Even though you know this is ridiculous and only a trick, you will still feel (to some degree) a pleasant sense of accomplishment. It is kind of like seeing an optical illusion or mirage even though you know what it really is.

Then try the opposite. Say to yourself in the same serious voice, "TO DO: find a real unicorn in the next one minute!" Make a mental picture of adding it to the to-do list. Wait one minute. Then say to yourself in a sad way, "Oh, no . . . I failed . . . I wasn't able to accomplish that."
Make a mental picture of the goal still being on the list, unresolved.

Even though you know this is also ridiculous and only a trick, you will still feel a vague sense of disappointment.

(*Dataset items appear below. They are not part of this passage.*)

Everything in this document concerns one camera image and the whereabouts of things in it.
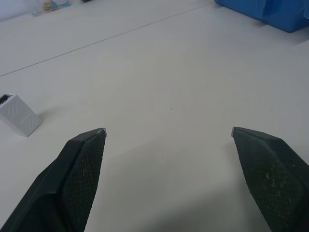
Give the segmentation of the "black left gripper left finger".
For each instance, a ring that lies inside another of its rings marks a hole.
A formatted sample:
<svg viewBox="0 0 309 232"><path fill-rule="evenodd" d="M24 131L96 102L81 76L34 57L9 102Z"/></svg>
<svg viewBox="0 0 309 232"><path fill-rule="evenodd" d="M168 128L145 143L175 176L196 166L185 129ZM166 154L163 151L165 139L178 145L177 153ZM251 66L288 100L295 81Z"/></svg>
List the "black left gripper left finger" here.
<svg viewBox="0 0 309 232"><path fill-rule="evenodd" d="M97 192L105 128L67 141L31 184L2 232L83 232Z"/></svg>

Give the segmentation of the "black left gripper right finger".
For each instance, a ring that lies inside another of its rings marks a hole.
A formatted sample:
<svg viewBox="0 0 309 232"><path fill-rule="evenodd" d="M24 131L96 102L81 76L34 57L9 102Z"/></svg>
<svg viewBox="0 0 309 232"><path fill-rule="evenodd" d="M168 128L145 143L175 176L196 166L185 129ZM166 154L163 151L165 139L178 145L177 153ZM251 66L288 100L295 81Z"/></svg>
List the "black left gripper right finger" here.
<svg viewBox="0 0 309 232"><path fill-rule="evenodd" d="M281 138L232 129L250 194L273 232L309 230L309 166Z"/></svg>

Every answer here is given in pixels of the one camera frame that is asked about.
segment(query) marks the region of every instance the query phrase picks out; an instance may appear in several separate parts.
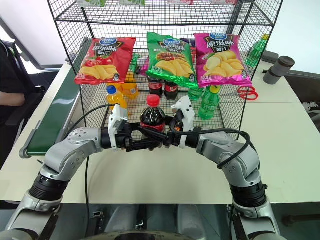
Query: wire shelf
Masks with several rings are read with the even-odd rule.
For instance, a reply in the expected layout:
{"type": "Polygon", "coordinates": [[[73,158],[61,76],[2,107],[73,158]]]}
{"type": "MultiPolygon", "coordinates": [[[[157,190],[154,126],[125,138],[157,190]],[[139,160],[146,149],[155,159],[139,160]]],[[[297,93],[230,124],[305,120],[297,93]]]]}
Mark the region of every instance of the wire shelf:
{"type": "MultiPolygon", "coordinates": [[[[174,38],[195,39],[195,33],[227,33],[239,35],[238,48],[242,62],[248,57],[250,48],[263,34],[271,36],[282,5],[282,0],[238,0],[236,5],[210,5],[207,0],[196,0],[193,5],[171,5],[166,0],[147,0],[145,6],[119,5],[109,0],[105,7],[79,7],[75,0],[47,0],[52,17],[60,35],[66,54],[75,73],[80,69],[91,39],[108,37],[135,37],[134,53],[148,54],[147,32],[171,35],[174,38]]],[[[251,79],[256,67],[245,66],[251,79]]],[[[129,100],[129,122],[140,122],[140,114],[146,107],[149,94],[148,80],[141,74],[135,75],[140,90],[136,100],[129,100]]],[[[240,129],[246,101],[235,93],[238,86],[225,85],[220,91],[220,105],[211,120],[198,118],[200,102],[192,103],[196,113],[195,127],[240,129]]],[[[82,85],[83,112],[106,104],[106,85],[82,85]]],[[[187,94],[180,88],[176,100],[187,94]]],[[[162,96],[161,107],[172,116],[170,106],[162,96]]],[[[86,118],[88,127],[101,128],[106,109],[101,108],[86,118]]]]}

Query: green soda bottle
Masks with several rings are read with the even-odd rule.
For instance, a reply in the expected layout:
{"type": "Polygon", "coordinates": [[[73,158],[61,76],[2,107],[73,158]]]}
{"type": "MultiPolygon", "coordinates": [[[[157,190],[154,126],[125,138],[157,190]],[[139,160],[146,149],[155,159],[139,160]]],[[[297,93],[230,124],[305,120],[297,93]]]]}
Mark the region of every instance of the green soda bottle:
{"type": "Polygon", "coordinates": [[[199,117],[206,120],[214,117],[215,110],[220,103],[219,91],[221,86],[211,86],[202,97],[199,108],[199,117]]]}
{"type": "Polygon", "coordinates": [[[188,91],[188,97],[190,100],[192,101],[196,101],[198,100],[199,98],[202,97],[202,93],[204,92],[204,89],[203,88],[195,88],[195,89],[189,89],[188,91]]]}
{"type": "Polygon", "coordinates": [[[261,39],[253,44],[252,49],[249,53],[249,56],[245,60],[245,64],[250,67],[255,67],[259,63],[260,56],[262,55],[263,50],[267,44],[269,34],[263,34],[261,39]]]}

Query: green bottle cap
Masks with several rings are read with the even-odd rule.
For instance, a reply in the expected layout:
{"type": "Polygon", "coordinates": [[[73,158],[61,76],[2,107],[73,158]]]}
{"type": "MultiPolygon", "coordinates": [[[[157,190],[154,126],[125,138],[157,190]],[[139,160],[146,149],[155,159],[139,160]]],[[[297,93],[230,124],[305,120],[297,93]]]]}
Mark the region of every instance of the green bottle cap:
{"type": "Polygon", "coordinates": [[[221,88],[220,85],[219,86],[212,85],[210,87],[210,92],[213,93],[213,94],[217,94],[220,91],[220,88],[221,88]]]}
{"type": "Polygon", "coordinates": [[[263,34],[261,37],[262,40],[268,40],[268,38],[269,38],[269,34],[263,34]]]}

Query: red chip bag
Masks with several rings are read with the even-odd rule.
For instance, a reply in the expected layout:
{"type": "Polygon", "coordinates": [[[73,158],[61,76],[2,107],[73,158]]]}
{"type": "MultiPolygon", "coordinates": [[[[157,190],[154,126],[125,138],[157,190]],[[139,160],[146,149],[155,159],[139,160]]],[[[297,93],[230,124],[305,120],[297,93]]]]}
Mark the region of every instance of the red chip bag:
{"type": "Polygon", "coordinates": [[[133,56],[135,37],[92,39],[75,76],[76,84],[124,83],[133,56]]]}

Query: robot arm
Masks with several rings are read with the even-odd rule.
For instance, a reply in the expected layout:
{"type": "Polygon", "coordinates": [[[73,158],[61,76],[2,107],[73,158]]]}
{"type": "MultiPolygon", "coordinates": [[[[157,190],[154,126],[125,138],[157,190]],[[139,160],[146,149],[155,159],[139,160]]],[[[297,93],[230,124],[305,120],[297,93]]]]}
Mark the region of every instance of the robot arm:
{"type": "MultiPolygon", "coordinates": [[[[181,98],[173,109],[183,120],[184,132],[197,130],[191,127],[194,111],[188,97],[181,98]]],[[[162,142],[166,147],[180,145],[181,148],[194,148],[200,155],[221,164],[243,146],[224,132],[182,137],[172,131],[165,134],[140,128],[139,124],[128,124],[127,120],[126,112],[116,105],[109,118],[108,130],[78,128],[64,141],[52,146],[45,155],[33,186],[26,192],[6,226],[6,231],[0,232],[0,240],[49,239],[69,181],[88,156],[103,149],[126,149],[130,152],[156,147],[162,142]],[[140,131],[148,138],[133,141],[132,131],[140,131]]],[[[259,157],[251,147],[222,166],[235,208],[235,214],[231,213],[235,229],[232,239],[255,239],[263,234],[272,234],[274,239],[278,239],[276,236],[280,234],[258,166],[259,157]]]]}

Somehow, the part of our minds that feels good about accomplishing a goal or bad about failing is not very well connected to the part that understands whether the goal makes any sense.


Foobario said...

A 'vague sense of disappointment'?

I was bloody devastated when I couldn't find the unicorn. I mean, I was so good at the ninja thing! I did it 5 times! But I failed miserably on my unicorn search and now here I sit, sans unicorn, waiting for the ninja to attack.

Starbuck said...

You need to fill your tasklist up with easy ninja-related tasks, then... drown out the unicorns...

Peter said...

I'm halfway up the ladder that I later find is leaning against the wrong wall . . . You describe the most difficult trap I think our civilization lays for us.